Conclusion: But as we mentioned this morning, the most prominent, and direct NT reference to Jesus as the Lion of Judah is found in the dramatic scene of Revelation 5 – Read it. A magnificent scene takes place in heaven. John sees God sitting on the throne with a scroll written inside and on the back and sealed with seven seals. Then a strong angel appears proclaiming with a loud voice so as to reach throughout the whole universe asking, Who is worthy to open the scroll and to loose its seals?” And no one in heaven or on the earth or under the earth was able to open the scroll, or to look at it. Therefore, John wept because no one was found worthy to open and read the scroll. .. But one of the elders said to John, “Do not weep. Behold, the Lion of the tribe of Judah, the Root of David, has prevailed to open the scroll and to loose its seven seals.” As John looks he beheld “in the midst of the throne and of the four living creatures, and in the midst of the elders, stood a Lamb as though it had been slain, having seven horns and seven eyes, which are the seven Spirits of God sent out into all the earth. Then He came and took the scroll out of the right hand of Him who sat on the throne” (5:6-7). The elder was explaining to John that there is One who had won the victory and had triumphed; therefore this One had the right to open the scroll and make known what was to shortly come to pass. It was the Lion of Judah who is the Lamb of God.

  • As the Lion of the tribe of Judah, Christ will rise up as a fierce and ferocious lion when He is aroused by the enemies of His people and their cries.

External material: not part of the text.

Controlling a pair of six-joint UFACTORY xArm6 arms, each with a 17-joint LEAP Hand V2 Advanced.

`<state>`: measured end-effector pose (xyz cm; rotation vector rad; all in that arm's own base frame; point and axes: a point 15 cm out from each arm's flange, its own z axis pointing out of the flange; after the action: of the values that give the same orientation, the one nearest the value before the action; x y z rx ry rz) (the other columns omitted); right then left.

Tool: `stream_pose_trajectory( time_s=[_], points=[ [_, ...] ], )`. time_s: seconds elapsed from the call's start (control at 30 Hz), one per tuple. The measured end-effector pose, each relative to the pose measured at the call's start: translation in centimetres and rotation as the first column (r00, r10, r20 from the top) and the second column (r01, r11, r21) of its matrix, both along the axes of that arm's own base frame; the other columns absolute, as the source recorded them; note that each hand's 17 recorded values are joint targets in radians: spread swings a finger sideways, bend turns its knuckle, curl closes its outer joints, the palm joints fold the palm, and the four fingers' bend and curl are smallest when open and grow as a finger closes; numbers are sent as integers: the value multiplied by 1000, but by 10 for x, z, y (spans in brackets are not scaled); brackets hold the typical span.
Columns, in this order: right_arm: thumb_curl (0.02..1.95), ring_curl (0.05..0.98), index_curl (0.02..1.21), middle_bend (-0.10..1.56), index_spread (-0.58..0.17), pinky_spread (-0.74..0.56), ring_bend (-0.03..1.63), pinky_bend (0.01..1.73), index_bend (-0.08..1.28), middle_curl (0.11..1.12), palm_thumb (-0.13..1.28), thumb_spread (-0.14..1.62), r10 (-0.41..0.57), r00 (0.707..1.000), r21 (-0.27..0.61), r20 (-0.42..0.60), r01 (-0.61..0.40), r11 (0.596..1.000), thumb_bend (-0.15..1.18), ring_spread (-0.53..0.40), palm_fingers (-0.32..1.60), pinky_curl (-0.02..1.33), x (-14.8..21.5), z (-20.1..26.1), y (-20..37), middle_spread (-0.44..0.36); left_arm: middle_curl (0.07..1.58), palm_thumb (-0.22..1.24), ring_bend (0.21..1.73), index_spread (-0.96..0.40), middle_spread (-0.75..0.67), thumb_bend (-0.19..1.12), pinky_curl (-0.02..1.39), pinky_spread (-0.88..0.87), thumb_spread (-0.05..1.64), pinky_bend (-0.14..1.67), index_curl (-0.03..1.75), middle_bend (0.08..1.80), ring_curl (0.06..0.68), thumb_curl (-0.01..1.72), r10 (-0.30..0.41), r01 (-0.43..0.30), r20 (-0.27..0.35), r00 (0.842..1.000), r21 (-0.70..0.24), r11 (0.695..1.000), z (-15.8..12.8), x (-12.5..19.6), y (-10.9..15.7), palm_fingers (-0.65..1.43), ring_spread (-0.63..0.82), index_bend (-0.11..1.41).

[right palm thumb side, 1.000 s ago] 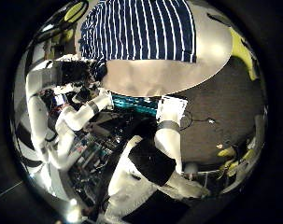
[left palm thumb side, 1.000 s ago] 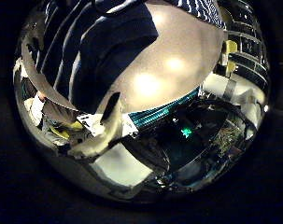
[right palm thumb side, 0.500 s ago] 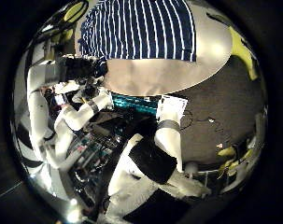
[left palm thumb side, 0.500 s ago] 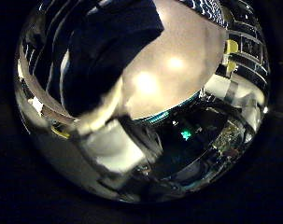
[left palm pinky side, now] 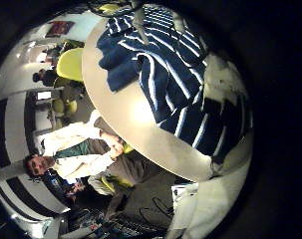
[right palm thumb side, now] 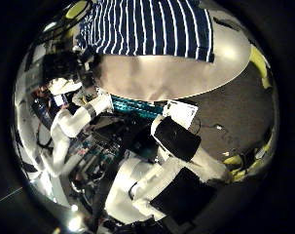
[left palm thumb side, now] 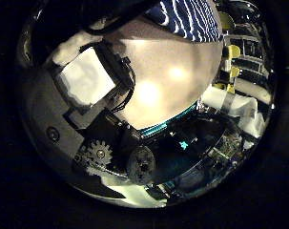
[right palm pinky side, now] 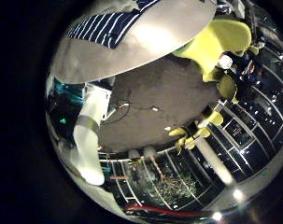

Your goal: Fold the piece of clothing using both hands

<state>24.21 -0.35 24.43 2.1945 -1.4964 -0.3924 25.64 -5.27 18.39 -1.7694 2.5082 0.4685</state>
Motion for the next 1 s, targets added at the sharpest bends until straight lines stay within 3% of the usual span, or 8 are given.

    • Joel predicted, “The Lord also will roar from Zion, and utter His voice from Jerusalem; the heavens and earth will shake; but the Lord will be a shelter for His people, and the strength of the children of Israel” (3:16).
    • Persecuting Rome was brought to ruin and finally overthrown by the judgments of the Lion of Judah. The Lion is fearless and conquering and has slain all His enemies. But He is not just a lion, but He is a slain lamb. Absolutely no one who has failed to embrace the sacrificial Lamb will be able to escape the fierce Lion of Judah. If you do not know Jesus as the Lamb of God and embrace Him as your Savior then you will know the ferocity of the Lion in the Day of Judgment (Matt. 25:46). Which will it be? Only you can make that decision!